Once the pictures are removed, reproduce what is left of the data below exactly.

***

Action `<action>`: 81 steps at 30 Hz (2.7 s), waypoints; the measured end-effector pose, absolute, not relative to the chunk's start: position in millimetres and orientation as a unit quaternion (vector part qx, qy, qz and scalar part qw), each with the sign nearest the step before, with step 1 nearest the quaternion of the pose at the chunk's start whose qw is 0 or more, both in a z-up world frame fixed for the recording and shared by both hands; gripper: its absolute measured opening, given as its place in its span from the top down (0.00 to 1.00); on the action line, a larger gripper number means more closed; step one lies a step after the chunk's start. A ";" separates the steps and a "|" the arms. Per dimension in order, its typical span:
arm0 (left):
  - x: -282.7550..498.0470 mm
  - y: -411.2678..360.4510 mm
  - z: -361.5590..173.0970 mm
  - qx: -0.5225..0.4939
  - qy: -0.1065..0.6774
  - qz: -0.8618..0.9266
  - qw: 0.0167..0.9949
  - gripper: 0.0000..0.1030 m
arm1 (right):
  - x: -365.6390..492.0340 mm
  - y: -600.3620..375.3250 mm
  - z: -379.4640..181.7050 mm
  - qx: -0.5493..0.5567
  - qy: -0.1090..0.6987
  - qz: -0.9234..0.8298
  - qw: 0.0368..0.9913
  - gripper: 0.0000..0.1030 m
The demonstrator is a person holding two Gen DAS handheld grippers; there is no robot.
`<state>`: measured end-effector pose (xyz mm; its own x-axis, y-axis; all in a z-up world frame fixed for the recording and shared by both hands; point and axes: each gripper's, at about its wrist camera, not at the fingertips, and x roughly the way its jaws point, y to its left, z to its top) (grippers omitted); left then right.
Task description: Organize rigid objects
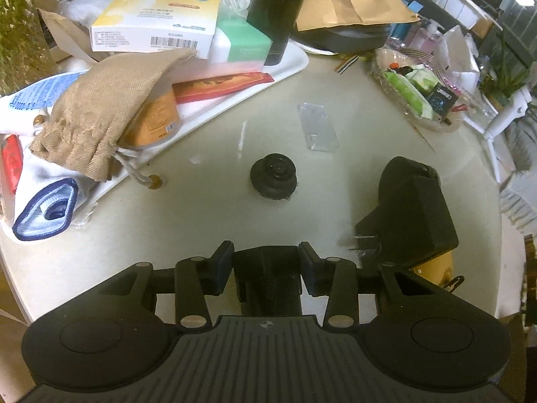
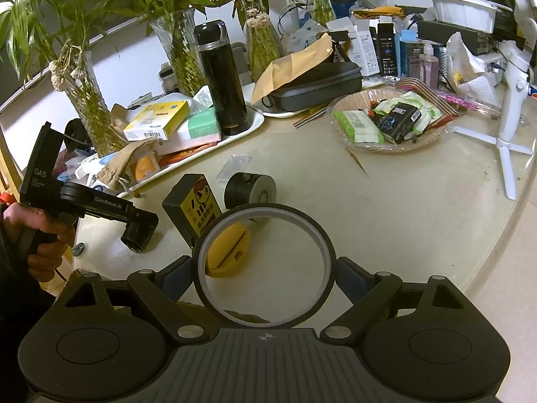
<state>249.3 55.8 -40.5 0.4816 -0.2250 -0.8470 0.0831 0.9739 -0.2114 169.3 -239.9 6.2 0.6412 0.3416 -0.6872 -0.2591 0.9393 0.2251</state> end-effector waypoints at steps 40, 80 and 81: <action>163.8 37.7 31.4 -0.088 0.261 -0.179 0.945 0.61 | 159.6 -238.4 10.3 0.047 0.378 0.175 0.908 0.11; 59.6 14.1 23.2 -0.072 0.418 -0.132 0.896 0.61 | 87.2 -201.6 12.0 0.001 0.387 0.264 0.883 0.11; 58.9 13.7 22.9 -0.071 0.420 -0.132 0.895 0.61 | 86.4 -201.4 11.6 0.000 0.388 0.265 0.882 0.11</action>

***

- **Task answer**
Action `<action>`: 81 steps at 30 Hz (2.7 s), waypoints; the measured end-effector pose, absolute, not relative to the chunk's start: position in millimetres and orientation as a unit quaternion (vector part qx, qy, qz and scalar part qw), each with the sign nearest the step before, with step 1 nearest the quaternion of the pose at the chunk's start whose qw is 0 or more, both in a z-up world frame fixed for the recording and shared by both hands; gripper: its absolute measured opening, given as its place in its span from the top down (0.00 to 1.00); on the action line, a larger gripper number means more closed; step one lies a step after the chunk's start. A ";" separates the steps and a "|" the arms. Per dimension in order, its typical span:
arm0 (left):
  - x: -282.7550..498.0470 mm
  - y: -411.2678..360.4510 mm
  - z: -361.5590..173.0970 mm
  - qx: -0.5225..0.4939
  - qy: -0.1065..0.6774
  - qz: -0.8618..0.9266
  - qw: 0.0167..0.9949
  - gripper: 0.0000..0.1030 m
arm1 (right):
  - x: -365.6390..492.0340 mm
  - y: -600.3620..375.3250 mm
  - z: -379.4640..181.7050 mm
  - qx: -0.5493..0.5567
  - qy: -0.1090..0.6987
  - qz: -0.9234..0.8298
  - qw: 0.0368..0.9913
  - gripper: 0.0000..0.1030 m
The demonstrator is a person holding two Gen DAS handheld grippers; there is no robot.
`<state>`: measured end-effector pose (xyz mm; its own x-axis, y-axis; all in a z-up world frame fixed for the recording and shared by both hands; point and axes: each gripper's, at about its wrist camera, not at the fingertips, and x roughly the way its jaws point, y to its left, z to its top) (grippers omitted); left then right.
Task description: Organize rigid objects
<state>249.3 55.8 -40.5 0.4816 -0.2250 -0.8470 0.0831 0.9739 -0.2114 169.3 -239.9 6.2 0.6412 0.3416 -0.6872 -0.2591 0.9393 0.2251</state> end-effector waypoints at steps 40, 80 and 81: <action>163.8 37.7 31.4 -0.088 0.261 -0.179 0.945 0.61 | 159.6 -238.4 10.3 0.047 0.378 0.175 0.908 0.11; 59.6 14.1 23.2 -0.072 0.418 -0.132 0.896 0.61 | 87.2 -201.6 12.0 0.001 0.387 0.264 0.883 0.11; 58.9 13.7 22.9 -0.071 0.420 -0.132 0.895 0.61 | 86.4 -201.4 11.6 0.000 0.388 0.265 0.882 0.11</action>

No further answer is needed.